For the first time in modern history, the world’s population is expected to virtually stop growing by the end of this century, due in large part to falling global fertility rates, according to a Pew Research Center analysis of new data from the United Nations.
By 2100, the world’s population is projected to reach approximately 10.9 billion, with annual growth of less than 0.1%—a steep decline from the current rate. Between 1950 and today, the world’s population grew between 1% and 2% each year, with the number of people rising from 2.5 billion to more than 7.7 billion.
Here are 11 key takeaways from the UN’s “World Population Prospects 2019”:
The rate is projected to fall below the replacement fertility rate (2.1 births per woman) by 2070. The replacement fertility rate is the number of births per woman needed to maintain a population’s size.

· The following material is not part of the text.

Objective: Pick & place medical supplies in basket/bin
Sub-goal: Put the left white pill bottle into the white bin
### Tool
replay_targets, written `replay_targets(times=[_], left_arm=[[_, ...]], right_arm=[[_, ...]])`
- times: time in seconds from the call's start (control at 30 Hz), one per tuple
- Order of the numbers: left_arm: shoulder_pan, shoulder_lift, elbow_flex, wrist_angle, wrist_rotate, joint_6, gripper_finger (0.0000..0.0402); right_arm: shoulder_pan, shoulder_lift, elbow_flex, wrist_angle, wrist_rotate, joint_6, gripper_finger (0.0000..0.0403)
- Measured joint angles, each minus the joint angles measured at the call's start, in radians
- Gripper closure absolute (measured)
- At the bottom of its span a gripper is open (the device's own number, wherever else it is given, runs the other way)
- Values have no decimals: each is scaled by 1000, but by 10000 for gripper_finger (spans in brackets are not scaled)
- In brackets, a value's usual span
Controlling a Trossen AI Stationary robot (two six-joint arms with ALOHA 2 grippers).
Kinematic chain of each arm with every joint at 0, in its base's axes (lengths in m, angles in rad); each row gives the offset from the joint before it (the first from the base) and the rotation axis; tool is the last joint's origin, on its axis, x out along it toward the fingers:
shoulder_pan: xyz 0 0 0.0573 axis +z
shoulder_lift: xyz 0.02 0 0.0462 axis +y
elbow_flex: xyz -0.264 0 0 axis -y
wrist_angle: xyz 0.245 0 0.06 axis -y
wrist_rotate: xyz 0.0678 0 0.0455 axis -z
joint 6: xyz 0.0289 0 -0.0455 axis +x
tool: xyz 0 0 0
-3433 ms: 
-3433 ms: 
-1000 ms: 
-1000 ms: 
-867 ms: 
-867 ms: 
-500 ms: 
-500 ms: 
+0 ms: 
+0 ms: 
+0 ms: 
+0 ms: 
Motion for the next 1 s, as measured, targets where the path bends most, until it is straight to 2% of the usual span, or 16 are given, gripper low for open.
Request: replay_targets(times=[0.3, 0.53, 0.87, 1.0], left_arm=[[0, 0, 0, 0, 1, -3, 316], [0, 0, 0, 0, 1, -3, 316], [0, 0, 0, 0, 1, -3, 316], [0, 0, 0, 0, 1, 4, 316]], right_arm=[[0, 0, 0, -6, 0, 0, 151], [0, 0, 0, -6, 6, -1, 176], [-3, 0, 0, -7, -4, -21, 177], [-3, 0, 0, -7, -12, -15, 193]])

Between 2020 and 2100, the number of people ages 80 and older is expected to increase from 146 million to 881 million. Starting in 2073, there are projected to be more people ages 65 and older than under age 15—the first time this will be the case. Contributing factors to the rise in the median age are the increase in life expectancy and falling fertility rates.
Between 2020 and 2100, Africa’s population is expected to increase from 1.3 billion to 4.3 billion. Projections show these gains will come mostly in sub-Saharan Africa, which is expected to more than triple in population by 2100. The regions that include the United States and Canada (Northern America) and Australia and New Zealand (Oceania) are projected to grow throughout the rest of the century, too, but at slower rates than Africa. (This analysis uses regional classifications from the UN and may differ from other Pew Research Center reports.)

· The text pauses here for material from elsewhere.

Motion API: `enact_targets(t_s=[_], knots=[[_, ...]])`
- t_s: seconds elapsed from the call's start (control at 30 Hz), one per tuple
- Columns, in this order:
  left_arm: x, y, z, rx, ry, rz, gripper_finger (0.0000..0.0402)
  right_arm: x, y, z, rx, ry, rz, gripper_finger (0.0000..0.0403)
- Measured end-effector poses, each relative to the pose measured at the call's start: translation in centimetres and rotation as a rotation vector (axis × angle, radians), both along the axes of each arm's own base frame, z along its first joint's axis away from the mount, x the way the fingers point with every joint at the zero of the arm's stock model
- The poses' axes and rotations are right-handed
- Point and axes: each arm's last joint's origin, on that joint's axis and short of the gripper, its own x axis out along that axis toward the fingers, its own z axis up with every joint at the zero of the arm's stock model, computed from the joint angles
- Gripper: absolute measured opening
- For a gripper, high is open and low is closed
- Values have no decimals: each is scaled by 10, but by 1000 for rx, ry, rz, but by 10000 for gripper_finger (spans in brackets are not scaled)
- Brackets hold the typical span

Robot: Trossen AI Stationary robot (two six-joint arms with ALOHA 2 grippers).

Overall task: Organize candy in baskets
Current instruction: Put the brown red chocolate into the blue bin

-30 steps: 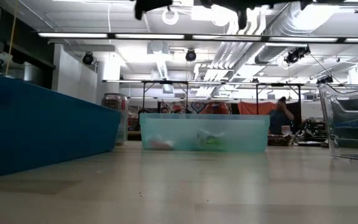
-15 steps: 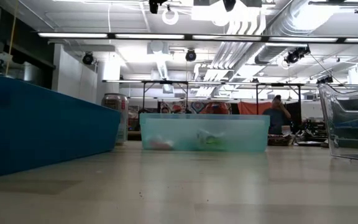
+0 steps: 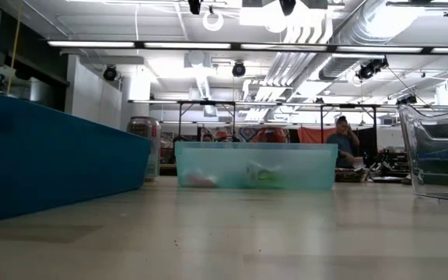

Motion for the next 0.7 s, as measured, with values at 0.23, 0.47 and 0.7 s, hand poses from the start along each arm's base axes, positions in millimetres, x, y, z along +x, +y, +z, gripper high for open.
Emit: enact_targets(t_s=[0.23, 0.47, 0.7], knots=[[0, 3, 0, -3, 0, 14, 10, 0, 0, 0, 15, 0, -14, 7], [-17, 14, 4, 2, 57, 61, 3, -13, -2, 10, 15, -27, -131, 106], [-62, 19, 12, -40, 200, 131, 1, -42, -8, 21, -98, 3, -383, 218]])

Europe’s population is projected to peak at 748 million in 2021. The Latin America and Caribbean region is expected to surpass Europe in population by 2037 before peaking at 768 million in 2058.
China’s population is expected to peak in 2031, while the populations of Japan and South Korea are projected to decline after 2020. India’s population is expected to grow until 2059, when it will reach 1.7 billion. Meanwhile, Indonesia—the most populous country in Southeastern Asia—is projected to reach its peak population in 2067.
The immigrant population in the United States is expected to see a net increase of 85 million over the next 80 years (2020 to 2100) according to the UN projections, roughly equal to the total of the next nine highest countries combined. In Canada, migration is likely to be a key driver of growth, as Canadian deaths are expected to outnumber births.
The global population is expected to grow by about 3.1 billion people between 2020 and 2100. More than half of this increase is projected to come from Nigeria, the Democratic Republic of the Congo, Tanzania, Ethiopia, and Angola, along with one non-African country (Pakistan). Five African countries are projected to be in the world’s top 10 countries by population by 2100.
Meanwhile, Nigeria will surpass the U.S. as the third-largest country in the world in 2047, according to the projections.
Two-thirds of all countries and territories in Europe (32 of 48) are expected to lose population by 2100. In Latin America and the Caribbean, half of the region’s 50 countries’ populations are expected to shrink. Between 1950 and 2020, by contrast, only six countries in the world lost population, due to much higher fertility rates and a relatively younger population in past decades.
Half of babies born worldwide are expected to be born in Africa by 2100, up from three-in-ten today. Nigeria is expected to have 864 million births between 2020 and 2100, the most of any African country. The number of births in Nigeria is projected to exceed those in China by 2070. Meanwhile, roughly a third of the world’s babies are projected to be born in Asia by the end of this century, down from about half today and from a peak of 65% in the 1965-70 period.
In 1950, the region’s median age was just 20 years. That figure is projected to more than double to 49 years by 2100. This pattern is evident when looking at individual countries in the region. For example, in 2020, the median ages of Brazil (33), Argentina (32), and Mexico (29) are all expected to be lower than the median age in the U.S. (38). However, by 2100, all three of these Latin American nations are projected to be older than the U.S. The median age will be 51 in Brazil, 49 in Mexico, and 47 in Argentina, compared with a median age of 45 in the U.S. Colombia is expected to undergo a particularly stark transition, with its median age more than tripling between 1965 and 2100—from 16 to 52. Japan is projected to have the highest median age of any country in the world in 2020, at 48 years old. Japan’s median age is expected to continue to rise until it peaks at 55 in 2065. It is expected to be lower in 2100 (54). By that time, the country with the highest median age is expected to be Albania, with a median age of 61.